Anaerobic growth of various strains on fumarate (A) and nitrate (B). Values represent mean ± high/low for two parallel but independent experiments for each strain.

Figure 6

Anaerobic reduction (A) and growth (B) on Fe(III) citrate by various strains. One representative experiment from two independent experiments is shown.

Figure 7

Anaerobic reduction of αFeOOH by various strains. Values represent mean ± high/low for two parallel but independent experiments for each strain.

Figure 8

The effect of proteinase K on MR-1 proteins OmcA, fumarate reductase (FR), and Omp35. Either fumarate-grown whole cells (WC) or purified outer membrane (OM) fractions isolated from fumarate-grown MR-1 were treated with proteinase K. Results of duplicate experiments are expressed as the ratio of band intensity with proteinase K vs. protease-free control. *, statistically significant from FR control to P ≤ 0.006.

Figure 9

Amino acid sequence similarities between Omp35 of MR-1 and the top matches as identified by BLAST. Alignments were done using the ClustalW function of MacVector software. Identical residues are indicated by uppercase letters, analogous residues by lowercase letters, and unmatched residues by dots. Alignments were facilitated by introducing gaps (-). The numbers on the right indicate the relative numbering of residues within each immature protein; the total number of residues in each protein is shown in parentheses at the end of each sequence.

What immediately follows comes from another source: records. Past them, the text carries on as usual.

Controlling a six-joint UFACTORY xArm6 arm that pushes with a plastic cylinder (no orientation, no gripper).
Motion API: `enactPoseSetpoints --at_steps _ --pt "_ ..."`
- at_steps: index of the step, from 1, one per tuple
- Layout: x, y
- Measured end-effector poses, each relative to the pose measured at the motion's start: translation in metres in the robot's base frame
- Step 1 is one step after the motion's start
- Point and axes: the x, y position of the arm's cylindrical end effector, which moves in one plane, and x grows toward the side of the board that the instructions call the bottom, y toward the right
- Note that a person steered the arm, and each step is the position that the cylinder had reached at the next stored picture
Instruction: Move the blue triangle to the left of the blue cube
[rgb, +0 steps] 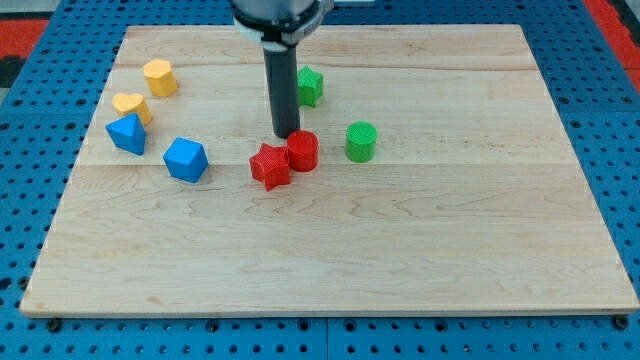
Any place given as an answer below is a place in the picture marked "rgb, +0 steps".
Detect yellow heart block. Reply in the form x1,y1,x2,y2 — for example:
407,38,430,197
112,93,153,126

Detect blue triangle block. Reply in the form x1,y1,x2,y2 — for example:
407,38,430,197
105,113,146,155

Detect red cylinder block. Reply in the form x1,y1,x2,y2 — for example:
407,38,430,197
286,130,319,172

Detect blue cube block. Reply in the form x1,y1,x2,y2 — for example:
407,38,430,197
163,137,209,183

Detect yellow hexagon block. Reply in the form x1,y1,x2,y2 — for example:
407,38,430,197
143,59,178,97

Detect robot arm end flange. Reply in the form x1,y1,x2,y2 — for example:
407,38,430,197
229,0,334,52

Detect red star block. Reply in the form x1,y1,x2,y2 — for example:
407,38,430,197
249,143,290,191

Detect green star block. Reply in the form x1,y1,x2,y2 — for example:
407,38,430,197
297,66,324,107

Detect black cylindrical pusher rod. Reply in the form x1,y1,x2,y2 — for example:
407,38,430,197
263,47,300,139

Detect wooden board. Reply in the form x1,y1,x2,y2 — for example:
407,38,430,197
20,24,639,318

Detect green cylinder block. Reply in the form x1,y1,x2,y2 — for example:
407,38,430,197
345,121,378,163

Comparative sequences and their accession numbers are as follows: PorA N men (Neisseria meningitidis PorA, OM porin precursor, GenBank AF226349_1); SO1557 MR-1 (S. oneidensis MR-1, putative OM porin, TIGR genome locus SO1557); SO1420 MR-1 (S. oneidensis MR-1, putative OM porin, TIGR genome locus SO1420); IfcO S fri (S. frigidimarina, putative OM porin, GenBank AJ236923).